Your task is to transcribe the entries below exactly, from their first line down to the line containing "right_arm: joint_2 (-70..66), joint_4", and to stop there.

[Stored data]
┏━━
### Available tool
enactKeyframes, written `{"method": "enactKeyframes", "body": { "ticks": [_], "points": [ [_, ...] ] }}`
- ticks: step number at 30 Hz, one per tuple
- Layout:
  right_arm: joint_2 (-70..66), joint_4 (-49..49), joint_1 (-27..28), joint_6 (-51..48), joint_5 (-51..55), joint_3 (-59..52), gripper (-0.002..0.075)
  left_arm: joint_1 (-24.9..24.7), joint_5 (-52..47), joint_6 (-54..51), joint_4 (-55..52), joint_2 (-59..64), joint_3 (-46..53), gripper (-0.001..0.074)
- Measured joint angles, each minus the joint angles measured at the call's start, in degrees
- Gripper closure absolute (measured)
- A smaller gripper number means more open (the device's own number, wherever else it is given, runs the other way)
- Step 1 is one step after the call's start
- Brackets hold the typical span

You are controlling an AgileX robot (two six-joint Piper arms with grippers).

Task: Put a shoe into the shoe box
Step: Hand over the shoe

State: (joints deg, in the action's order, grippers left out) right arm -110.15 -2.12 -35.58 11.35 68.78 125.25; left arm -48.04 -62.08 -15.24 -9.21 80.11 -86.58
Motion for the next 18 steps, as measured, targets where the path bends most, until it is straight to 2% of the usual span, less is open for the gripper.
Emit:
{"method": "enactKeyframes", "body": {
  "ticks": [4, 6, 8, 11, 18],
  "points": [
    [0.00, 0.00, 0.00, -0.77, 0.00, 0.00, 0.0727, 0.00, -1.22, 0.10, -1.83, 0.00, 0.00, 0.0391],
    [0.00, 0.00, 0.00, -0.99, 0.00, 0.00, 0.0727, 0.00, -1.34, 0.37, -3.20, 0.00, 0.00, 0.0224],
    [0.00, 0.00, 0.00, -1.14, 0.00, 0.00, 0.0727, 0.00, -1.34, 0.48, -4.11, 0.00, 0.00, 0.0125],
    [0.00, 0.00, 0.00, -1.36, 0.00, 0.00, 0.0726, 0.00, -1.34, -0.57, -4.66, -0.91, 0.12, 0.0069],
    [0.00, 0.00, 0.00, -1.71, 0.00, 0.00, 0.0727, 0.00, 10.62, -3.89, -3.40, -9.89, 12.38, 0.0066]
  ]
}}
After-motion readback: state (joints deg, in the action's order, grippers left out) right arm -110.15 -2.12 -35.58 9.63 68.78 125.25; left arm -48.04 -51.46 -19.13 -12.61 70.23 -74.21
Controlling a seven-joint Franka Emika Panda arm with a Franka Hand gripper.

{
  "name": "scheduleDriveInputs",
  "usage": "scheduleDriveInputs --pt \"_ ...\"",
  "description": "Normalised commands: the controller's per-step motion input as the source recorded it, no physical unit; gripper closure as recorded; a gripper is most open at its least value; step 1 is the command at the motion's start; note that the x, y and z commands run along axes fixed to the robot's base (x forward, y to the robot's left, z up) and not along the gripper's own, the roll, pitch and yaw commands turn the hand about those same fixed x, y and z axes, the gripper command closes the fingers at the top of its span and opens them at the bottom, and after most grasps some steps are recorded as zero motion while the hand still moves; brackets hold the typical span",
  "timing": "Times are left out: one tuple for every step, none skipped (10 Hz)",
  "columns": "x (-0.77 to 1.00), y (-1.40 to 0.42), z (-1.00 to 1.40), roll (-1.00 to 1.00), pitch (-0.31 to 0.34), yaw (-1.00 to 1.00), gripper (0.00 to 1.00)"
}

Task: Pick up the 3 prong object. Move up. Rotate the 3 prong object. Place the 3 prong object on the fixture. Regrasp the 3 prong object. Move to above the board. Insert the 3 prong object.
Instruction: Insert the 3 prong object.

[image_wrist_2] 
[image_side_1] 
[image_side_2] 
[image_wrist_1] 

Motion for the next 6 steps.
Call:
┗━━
# Exercise output
### Available tool
enactKeyframes, written `{"method": "enactKeyframes", "body": { "ticks": [_], "points": [ [_, ...] ] }}`
- ticks: step number at 30 Hz, one per tuple
- Layout:
  right_arm: joint_2 (-70..66), joint_4 (-49..49), joint_1 (-27..28), joint_6 (-51..48), joint_5 (-51..55), joint_3 (-59..52), gripper (-0.002..0.075)

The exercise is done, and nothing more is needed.